**What you have to do**
Output only this range of the data below: the line that contains "Please inspect the image above and tell me where the brown" through the final line, both ends included, each retyped exactly.

[Entries taken from a collection]
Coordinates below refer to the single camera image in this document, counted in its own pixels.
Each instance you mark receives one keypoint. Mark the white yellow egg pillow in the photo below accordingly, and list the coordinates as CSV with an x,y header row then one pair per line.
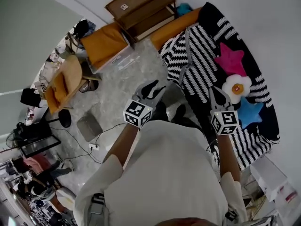
x,y
65,198

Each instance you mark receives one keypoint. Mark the blue star pillow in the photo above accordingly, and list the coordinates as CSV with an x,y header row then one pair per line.
x,y
250,114

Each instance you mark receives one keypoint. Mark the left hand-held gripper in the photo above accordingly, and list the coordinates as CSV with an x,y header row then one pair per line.
x,y
136,109

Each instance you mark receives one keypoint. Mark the person's left black shoe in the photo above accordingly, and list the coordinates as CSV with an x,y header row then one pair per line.
x,y
160,110

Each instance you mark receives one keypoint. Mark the person's white shirt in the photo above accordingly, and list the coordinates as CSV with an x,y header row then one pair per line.
x,y
164,173

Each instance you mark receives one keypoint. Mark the person's right forearm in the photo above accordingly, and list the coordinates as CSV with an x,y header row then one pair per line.
x,y
228,154

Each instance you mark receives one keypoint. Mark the dark brown bag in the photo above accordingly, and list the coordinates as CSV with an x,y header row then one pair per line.
x,y
89,86

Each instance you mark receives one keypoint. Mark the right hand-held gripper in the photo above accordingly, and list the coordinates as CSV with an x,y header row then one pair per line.
x,y
227,121

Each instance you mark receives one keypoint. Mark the black white striped blanket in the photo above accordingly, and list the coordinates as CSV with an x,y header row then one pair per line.
x,y
169,32

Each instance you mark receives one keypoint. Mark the teal plush toy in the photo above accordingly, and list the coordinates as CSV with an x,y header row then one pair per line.
x,y
184,9

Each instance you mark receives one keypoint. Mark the person's right black shoe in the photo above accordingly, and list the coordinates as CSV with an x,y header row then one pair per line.
x,y
178,113

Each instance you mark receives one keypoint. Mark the pink star pillow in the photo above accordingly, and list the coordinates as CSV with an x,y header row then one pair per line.
x,y
230,60

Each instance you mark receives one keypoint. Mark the fried egg plush pillow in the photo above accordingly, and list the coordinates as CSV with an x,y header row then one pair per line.
x,y
229,81

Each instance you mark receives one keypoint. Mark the black round base stand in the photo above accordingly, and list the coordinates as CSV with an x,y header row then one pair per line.
x,y
64,118

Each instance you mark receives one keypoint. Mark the white cardboard box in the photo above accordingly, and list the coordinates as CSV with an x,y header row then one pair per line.
x,y
268,175

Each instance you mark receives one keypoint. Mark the orange loose seat pad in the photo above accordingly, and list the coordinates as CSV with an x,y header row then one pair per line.
x,y
103,43

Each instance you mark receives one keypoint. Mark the wooden lounge chair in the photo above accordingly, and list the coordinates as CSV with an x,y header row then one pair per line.
x,y
68,79

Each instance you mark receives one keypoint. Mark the white printed tote bag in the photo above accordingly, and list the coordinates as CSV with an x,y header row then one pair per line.
x,y
42,88

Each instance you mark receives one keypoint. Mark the brown wooden shelf rack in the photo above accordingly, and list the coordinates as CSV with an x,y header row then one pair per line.
x,y
141,10

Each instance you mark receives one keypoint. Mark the black framed monitor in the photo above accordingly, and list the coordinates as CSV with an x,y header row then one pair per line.
x,y
38,146

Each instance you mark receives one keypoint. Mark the person's black shoe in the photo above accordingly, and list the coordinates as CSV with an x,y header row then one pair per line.
x,y
160,110
178,113

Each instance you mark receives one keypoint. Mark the clear plastic bag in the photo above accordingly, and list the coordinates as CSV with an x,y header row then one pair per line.
x,y
288,194

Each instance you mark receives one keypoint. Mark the black bag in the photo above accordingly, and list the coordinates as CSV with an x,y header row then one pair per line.
x,y
81,27

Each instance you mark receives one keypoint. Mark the white power strip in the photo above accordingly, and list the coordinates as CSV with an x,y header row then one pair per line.
x,y
93,146

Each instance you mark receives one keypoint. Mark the clear plastic storage box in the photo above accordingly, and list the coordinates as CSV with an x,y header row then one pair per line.
x,y
122,59

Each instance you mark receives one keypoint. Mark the person's left forearm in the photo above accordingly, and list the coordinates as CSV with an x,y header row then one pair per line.
x,y
122,145

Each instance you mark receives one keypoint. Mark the small white card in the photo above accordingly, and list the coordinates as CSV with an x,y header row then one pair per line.
x,y
124,7

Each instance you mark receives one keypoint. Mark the grey roller blind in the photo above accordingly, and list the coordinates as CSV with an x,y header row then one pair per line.
x,y
33,32

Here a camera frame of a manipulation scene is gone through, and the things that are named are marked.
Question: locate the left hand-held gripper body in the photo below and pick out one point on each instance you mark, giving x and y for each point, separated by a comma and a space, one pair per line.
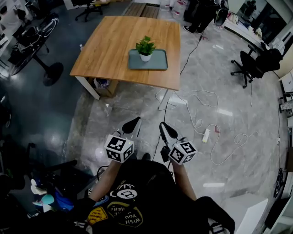
119, 146

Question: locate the white box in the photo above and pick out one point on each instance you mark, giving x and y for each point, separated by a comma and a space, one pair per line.
245, 210

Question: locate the black office chair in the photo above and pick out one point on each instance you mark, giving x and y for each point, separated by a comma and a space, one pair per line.
254, 64
88, 8

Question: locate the person's black shoe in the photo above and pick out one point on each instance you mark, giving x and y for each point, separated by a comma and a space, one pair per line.
146, 156

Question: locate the wooden slatted bench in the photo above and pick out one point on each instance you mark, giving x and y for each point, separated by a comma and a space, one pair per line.
142, 10

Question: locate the wooden table white legs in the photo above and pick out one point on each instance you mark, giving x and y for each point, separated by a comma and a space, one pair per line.
110, 45

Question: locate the blue and white toy pile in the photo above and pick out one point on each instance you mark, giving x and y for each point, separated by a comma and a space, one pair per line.
43, 196

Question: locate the cardboard box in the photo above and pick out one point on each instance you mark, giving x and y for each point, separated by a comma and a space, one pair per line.
103, 88

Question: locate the person's left forearm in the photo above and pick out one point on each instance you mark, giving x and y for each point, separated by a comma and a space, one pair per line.
105, 180

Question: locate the green potted flower white pot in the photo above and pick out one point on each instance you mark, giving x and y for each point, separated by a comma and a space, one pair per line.
145, 49

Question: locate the person's right forearm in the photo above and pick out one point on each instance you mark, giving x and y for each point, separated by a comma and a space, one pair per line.
183, 180

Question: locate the clear water jug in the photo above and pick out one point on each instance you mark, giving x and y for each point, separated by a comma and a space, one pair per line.
164, 5
179, 9

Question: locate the small clear bottle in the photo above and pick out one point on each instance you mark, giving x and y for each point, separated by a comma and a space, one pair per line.
81, 47

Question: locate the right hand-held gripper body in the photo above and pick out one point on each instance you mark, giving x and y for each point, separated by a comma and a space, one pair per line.
182, 152

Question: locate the white power strip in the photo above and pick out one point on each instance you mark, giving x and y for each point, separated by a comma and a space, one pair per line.
206, 135

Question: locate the grey-green rectangular tray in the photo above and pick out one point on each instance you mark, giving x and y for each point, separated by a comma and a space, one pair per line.
158, 61

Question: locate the person's black printed shirt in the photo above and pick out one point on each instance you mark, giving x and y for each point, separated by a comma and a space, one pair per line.
142, 196

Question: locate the black round pedestal table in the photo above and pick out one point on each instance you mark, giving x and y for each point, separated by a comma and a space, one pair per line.
51, 73

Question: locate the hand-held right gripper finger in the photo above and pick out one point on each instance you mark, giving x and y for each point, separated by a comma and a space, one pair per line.
171, 133
163, 133

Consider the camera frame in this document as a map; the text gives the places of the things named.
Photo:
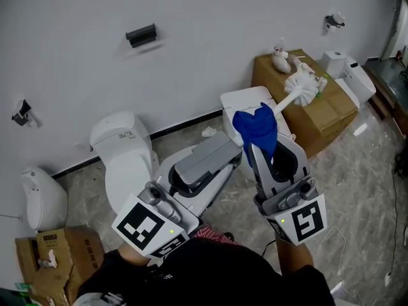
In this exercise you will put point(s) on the black and white plastic bracket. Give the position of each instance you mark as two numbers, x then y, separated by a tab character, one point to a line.
22	113

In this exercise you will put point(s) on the crumpled white tissue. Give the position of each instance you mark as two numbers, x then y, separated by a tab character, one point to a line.
208	132

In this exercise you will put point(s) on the plain brown cardboard box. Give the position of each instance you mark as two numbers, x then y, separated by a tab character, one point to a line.
318	120

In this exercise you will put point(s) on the white rectangular platform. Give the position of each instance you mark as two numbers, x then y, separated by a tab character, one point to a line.
339	290

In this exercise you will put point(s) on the dark brown-edged floor ledge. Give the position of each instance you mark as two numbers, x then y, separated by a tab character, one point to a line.
392	81

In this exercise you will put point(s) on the small white bottle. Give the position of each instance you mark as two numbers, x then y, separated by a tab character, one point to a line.
51	260

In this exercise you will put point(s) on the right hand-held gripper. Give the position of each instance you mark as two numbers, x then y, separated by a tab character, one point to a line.
306	222

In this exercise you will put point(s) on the white toilet with tank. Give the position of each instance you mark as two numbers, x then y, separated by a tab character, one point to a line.
127	158

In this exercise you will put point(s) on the grey door frame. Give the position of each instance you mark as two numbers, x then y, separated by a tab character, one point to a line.
395	27

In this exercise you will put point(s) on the person's left forearm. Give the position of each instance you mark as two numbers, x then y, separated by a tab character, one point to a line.
134	253

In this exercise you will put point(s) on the white flat-lid smart toilet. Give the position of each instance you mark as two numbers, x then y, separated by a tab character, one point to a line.
245	100

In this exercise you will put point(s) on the clear bottle green cap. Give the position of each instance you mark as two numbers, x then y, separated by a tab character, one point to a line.
24	286

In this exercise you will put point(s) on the white plug adapter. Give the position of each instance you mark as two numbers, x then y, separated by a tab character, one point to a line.
388	279

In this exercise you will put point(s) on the dark window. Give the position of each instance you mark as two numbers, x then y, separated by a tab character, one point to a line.
8	298

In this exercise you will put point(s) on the red checked trousers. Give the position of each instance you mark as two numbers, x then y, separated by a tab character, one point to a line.
210	233

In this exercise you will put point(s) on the grey wall bracket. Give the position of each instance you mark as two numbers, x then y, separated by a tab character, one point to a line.
334	19

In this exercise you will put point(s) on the white egg-shaped toilet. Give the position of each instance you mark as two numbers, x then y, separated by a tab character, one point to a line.
44	199

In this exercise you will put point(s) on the person's black shirt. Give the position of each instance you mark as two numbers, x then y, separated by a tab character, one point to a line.
207	276

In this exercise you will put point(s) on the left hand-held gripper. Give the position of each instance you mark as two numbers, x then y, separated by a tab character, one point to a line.
140	228

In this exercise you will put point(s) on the person's right forearm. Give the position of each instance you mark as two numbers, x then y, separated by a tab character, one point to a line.
293	257

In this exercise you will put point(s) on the person's right black slipper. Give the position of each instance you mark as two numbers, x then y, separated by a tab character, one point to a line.
228	235

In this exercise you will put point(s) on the white phone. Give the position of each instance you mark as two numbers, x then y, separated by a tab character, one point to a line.
50	301

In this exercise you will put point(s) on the large torn cardboard box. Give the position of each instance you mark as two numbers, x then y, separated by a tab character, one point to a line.
79	253

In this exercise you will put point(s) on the white square-tank toilet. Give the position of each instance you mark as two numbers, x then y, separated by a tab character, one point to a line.
357	78

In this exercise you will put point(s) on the black wall shelf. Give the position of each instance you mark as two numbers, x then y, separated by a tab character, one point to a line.
141	34

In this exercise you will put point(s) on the blue cloth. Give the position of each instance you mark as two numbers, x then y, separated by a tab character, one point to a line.
258	129

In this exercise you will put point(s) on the white fluffy bundle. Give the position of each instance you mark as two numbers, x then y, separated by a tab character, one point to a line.
282	64

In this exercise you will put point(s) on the white plastic sprayer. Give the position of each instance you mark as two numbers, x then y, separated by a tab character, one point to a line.
303	69

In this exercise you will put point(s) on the white spray bottle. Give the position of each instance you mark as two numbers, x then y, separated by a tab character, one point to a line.
280	46

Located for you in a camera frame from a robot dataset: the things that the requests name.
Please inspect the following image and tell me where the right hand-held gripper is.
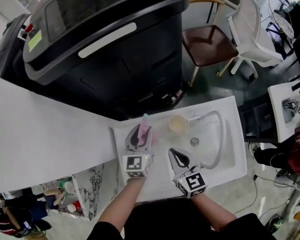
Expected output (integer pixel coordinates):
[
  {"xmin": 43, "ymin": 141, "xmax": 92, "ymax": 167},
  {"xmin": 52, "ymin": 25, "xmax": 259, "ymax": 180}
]
[{"xmin": 167, "ymin": 147, "xmax": 208, "ymax": 200}]

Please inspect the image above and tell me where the person's left forearm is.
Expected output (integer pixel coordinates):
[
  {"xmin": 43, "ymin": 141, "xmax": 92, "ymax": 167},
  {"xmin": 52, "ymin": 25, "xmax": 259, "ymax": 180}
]
[{"xmin": 96, "ymin": 175, "xmax": 148, "ymax": 235}]

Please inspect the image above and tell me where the pink spray bottle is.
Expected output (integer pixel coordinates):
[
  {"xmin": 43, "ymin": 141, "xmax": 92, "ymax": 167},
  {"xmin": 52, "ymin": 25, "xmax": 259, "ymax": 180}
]
[{"xmin": 136, "ymin": 113, "xmax": 159, "ymax": 148}]

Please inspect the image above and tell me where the person's right forearm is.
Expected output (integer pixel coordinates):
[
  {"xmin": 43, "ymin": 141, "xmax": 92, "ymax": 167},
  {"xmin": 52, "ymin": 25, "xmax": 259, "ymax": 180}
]
[{"xmin": 189, "ymin": 193, "xmax": 239, "ymax": 233}]

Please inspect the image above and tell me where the person's black shirt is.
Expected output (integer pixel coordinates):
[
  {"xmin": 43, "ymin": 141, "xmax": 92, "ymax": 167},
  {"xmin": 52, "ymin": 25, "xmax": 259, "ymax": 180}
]
[{"xmin": 86, "ymin": 198, "xmax": 278, "ymax": 240}]

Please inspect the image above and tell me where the dark stool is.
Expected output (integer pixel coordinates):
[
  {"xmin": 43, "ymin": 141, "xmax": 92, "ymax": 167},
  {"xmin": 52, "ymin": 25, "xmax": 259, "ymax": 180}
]
[{"xmin": 239, "ymin": 100, "xmax": 274, "ymax": 140}]

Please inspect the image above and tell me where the white mesh chair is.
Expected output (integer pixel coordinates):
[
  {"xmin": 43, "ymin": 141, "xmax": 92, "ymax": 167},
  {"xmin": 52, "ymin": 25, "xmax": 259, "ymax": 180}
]
[{"xmin": 216, "ymin": 0, "xmax": 284, "ymax": 83}]

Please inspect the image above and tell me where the black floor cable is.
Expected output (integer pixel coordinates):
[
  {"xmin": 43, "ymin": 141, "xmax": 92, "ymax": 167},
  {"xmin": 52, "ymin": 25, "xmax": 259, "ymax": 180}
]
[{"xmin": 233, "ymin": 174, "xmax": 297, "ymax": 216}]

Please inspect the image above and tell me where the red and white cup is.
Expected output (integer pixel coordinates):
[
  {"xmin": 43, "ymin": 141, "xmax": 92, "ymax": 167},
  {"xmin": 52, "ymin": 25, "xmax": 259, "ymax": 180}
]
[{"xmin": 66, "ymin": 200, "xmax": 82, "ymax": 213}]

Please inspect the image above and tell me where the small white table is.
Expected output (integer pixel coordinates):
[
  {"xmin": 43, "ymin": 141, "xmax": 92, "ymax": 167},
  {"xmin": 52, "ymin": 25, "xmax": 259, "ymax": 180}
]
[{"xmin": 267, "ymin": 79, "xmax": 300, "ymax": 144}]

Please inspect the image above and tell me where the large black machine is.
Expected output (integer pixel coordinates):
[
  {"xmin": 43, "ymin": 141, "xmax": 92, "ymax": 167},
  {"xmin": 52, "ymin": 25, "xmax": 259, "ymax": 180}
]
[{"xmin": 21, "ymin": 0, "xmax": 191, "ymax": 121}]

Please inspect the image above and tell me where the brown seat wooden chair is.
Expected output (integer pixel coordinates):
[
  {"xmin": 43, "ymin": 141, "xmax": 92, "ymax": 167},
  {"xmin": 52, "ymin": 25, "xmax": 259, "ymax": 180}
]
[{"xmin": 181, "ymin": 0, "xmax": 240, "ymax": 88}]

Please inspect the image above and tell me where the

**Finished task**
Please inspect the image above and tell me where the brown seat wooden chair is.
Expected output (integer pixel coordinates):
[
  {"xmin": 43, "ymin": 141, "xmax": 92, "ymax": 167},
  {"xmin": 52, "ymin": 25, "xmax": 259, "ymax": 180}
]
[{"xmin": 181, "ymin": 0, "xmax": 240, "ymax": 88}]

Please inspect the image above and tell me where the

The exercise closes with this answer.